Он взял коробку. Неуверенно. Резко. Почти что грубо. Но не отпустил. — Спасибо. Голос сорвался. Ёнджун смотрел на неё, словно это была не обувь, а что-то по типу взрывчатки или ядерной боеголовки. Как доказательство, что он жив и его помнят. — Ты… Не обязан, — продолжил Чхве, выдавливая слова. — Я… Я странный. Сложный. — А ты думал, я этого не знаю? — по-доброму усмехнулся Бомгю. Младший смотрел на него прямо, не пряча ни растерянности, ни тепла. Ёнджун отвёл взгляд. Река. Ветер. Молчание. Тишина. Мертво-живо. — Я не знаю, кто я, — почти прошептал Чхве. — Иногда я ненавижу себя так сильно, что не могу дышать. А потом ты… Чхве повернулся к Бомгю. В первый раз — открыто. Почти что отчаянно, беззвучно крича. — А потом ты смотришь на меня так, как будто я — не ошибка. Бомгю не сказал ни слова. Он просто сделал шаг ближе.
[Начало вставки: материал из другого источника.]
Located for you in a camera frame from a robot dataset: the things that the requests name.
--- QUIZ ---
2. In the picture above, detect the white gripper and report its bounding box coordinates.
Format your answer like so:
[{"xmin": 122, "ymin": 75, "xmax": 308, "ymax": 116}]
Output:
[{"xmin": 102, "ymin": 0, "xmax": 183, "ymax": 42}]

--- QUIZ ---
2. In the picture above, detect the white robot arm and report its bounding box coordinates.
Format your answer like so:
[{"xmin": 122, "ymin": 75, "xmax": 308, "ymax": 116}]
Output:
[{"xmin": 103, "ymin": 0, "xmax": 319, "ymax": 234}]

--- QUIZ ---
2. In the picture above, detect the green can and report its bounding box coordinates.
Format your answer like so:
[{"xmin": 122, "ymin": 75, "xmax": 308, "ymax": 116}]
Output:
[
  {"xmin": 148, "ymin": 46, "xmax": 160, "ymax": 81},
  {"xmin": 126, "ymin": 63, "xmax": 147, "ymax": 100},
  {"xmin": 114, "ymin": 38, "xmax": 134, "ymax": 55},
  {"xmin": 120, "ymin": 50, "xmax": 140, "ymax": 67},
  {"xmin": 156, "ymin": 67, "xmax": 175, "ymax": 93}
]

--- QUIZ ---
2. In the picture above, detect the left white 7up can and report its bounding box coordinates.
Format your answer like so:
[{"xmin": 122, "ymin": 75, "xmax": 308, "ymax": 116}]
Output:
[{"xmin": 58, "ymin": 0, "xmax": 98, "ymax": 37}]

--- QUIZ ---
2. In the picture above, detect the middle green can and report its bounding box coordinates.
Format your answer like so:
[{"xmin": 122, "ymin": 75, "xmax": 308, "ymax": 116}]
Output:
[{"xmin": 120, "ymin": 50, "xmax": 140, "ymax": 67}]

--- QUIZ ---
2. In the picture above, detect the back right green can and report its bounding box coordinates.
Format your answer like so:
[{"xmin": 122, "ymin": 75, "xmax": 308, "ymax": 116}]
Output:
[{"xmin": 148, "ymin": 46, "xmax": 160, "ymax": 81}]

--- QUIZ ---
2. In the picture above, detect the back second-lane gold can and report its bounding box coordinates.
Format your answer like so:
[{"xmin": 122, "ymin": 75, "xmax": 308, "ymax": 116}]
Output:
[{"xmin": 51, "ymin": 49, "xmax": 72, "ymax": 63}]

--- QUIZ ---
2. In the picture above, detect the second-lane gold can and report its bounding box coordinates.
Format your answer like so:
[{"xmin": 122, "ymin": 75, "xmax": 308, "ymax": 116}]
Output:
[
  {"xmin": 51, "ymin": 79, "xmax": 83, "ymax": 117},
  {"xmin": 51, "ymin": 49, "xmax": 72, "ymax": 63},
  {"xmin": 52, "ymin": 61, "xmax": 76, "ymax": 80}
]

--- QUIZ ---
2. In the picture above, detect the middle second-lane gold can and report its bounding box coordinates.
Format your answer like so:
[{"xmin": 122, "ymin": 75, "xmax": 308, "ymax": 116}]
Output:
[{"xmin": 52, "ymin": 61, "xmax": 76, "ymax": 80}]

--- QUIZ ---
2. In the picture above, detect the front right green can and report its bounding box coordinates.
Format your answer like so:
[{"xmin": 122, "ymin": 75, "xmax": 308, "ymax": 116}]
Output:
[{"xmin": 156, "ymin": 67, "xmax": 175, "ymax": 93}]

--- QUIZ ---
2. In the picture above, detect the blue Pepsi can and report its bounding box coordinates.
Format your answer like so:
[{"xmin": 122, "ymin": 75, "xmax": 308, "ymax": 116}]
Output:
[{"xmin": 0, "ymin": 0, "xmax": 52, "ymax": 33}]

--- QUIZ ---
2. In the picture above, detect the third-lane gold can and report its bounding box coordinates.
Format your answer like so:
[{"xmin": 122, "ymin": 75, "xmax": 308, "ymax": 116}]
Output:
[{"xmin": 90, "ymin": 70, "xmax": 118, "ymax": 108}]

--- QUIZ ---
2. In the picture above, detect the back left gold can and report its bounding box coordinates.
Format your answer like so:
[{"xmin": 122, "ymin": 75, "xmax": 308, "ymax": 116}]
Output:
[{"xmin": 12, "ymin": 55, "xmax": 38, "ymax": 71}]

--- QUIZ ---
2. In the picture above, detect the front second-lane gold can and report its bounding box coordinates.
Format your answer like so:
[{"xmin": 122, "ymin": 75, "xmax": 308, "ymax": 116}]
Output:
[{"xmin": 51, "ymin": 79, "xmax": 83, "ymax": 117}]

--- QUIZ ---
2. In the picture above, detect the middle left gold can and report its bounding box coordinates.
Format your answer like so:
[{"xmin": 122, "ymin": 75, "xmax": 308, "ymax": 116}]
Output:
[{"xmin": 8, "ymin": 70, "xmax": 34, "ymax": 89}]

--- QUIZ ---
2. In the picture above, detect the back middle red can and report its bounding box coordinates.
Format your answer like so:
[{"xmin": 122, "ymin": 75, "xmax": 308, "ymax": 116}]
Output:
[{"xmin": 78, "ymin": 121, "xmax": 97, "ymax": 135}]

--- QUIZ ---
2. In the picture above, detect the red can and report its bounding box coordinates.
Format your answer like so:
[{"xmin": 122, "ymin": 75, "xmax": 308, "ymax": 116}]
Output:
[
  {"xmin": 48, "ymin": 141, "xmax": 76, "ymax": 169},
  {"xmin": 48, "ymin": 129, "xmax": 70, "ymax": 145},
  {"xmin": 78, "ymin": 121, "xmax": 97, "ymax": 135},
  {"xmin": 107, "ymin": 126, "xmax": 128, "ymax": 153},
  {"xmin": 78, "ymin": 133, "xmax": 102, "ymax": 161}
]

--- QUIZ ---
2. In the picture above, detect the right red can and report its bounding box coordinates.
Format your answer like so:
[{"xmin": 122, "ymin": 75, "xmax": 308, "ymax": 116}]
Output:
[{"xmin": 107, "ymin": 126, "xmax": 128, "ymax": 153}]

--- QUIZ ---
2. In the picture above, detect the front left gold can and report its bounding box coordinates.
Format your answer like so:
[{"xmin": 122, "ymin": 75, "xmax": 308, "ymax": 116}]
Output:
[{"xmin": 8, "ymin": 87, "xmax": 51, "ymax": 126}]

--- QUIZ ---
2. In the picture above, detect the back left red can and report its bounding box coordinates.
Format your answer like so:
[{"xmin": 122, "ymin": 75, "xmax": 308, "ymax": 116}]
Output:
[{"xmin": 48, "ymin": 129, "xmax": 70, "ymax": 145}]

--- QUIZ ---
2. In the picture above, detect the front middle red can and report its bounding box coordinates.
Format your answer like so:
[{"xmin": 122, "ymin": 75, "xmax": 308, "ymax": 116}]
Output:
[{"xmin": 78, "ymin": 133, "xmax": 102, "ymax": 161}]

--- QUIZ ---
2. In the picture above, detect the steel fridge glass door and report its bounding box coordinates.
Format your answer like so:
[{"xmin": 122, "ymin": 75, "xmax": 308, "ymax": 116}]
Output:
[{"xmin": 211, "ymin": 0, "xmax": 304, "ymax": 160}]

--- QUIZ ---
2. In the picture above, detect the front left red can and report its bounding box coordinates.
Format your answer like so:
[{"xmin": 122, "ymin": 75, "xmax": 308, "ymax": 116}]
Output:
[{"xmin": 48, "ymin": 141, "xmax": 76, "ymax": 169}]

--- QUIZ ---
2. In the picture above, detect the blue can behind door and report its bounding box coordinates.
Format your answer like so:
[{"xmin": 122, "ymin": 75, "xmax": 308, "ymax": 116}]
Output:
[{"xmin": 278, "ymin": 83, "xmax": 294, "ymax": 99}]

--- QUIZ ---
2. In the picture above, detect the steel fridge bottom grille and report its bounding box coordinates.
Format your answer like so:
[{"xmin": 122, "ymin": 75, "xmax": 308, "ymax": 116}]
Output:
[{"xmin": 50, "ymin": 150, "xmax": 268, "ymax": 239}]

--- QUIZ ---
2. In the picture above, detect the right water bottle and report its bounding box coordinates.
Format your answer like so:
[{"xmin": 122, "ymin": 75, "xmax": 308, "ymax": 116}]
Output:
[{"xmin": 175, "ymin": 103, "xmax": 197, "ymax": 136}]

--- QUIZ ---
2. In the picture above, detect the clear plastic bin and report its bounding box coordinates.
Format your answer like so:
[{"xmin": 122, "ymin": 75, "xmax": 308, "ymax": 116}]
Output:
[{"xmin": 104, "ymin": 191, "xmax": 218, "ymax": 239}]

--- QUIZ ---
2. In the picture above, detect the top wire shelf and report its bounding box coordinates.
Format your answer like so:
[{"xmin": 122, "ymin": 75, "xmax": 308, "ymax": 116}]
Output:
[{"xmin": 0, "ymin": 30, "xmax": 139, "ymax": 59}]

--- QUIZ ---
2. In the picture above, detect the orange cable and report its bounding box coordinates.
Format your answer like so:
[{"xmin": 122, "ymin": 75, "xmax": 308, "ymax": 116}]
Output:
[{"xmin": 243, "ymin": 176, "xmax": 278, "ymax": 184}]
Взял Ёнджуна за рукав курточки. Осторожно. Молча. И просто стоял так. Это, казалось, было больше, чем признание. Это был шаг. Тот, который Ёнджун никогда не делал. И не сделал бы. Шаг из густой темноты в мягкий свет. Скоро пойдёт дождь. Скоро нужно будет возвращаться. Но пока — Ёнджун стоял с Бомгю. С фиалками на куртке. И коробкой в руках. И тишиной, которая не пугала — лечила. Ветер усилился — закрутился у ног, подхватил сухой лист и закружил между ними. Где-то вдалеке чиркнула вспышка от фар машины. На набережной, время словно слиплось в одну точку. Ни звука, ни мыслей. Только стук сердца. Только Бомгю. Ёнджун стоял, гнусно опустив взгляд. Чхве не мог смотреть прямо, никогда, — не потому, что не хотел. Потому что не знал наперед, что именно он увидит, если поднимет глаза. Страх был липким, противным, как холодный пот, как шрамы под рубашкой. Но рука Бомгю на его рукаве — тёплая. Настоящая. И приятная, к сожалению. — Смотри, — вдруг прошептал Бомгю. — Что? — хрипло. — На меня. Ёнджун поднял глаза. Медленно. И всё стало понятно. Это было не про новые конверсы. Не про прогулку. Не про набережную. Не про разговоры, книги, школу и одноклассников. Это было про графитные фиалки, которые он рисует с болью в пальцах. Про страх, фиолетово зашитый в голос. Про то, как долго старший отказывался принимать самого себяБыть, случиться, жить.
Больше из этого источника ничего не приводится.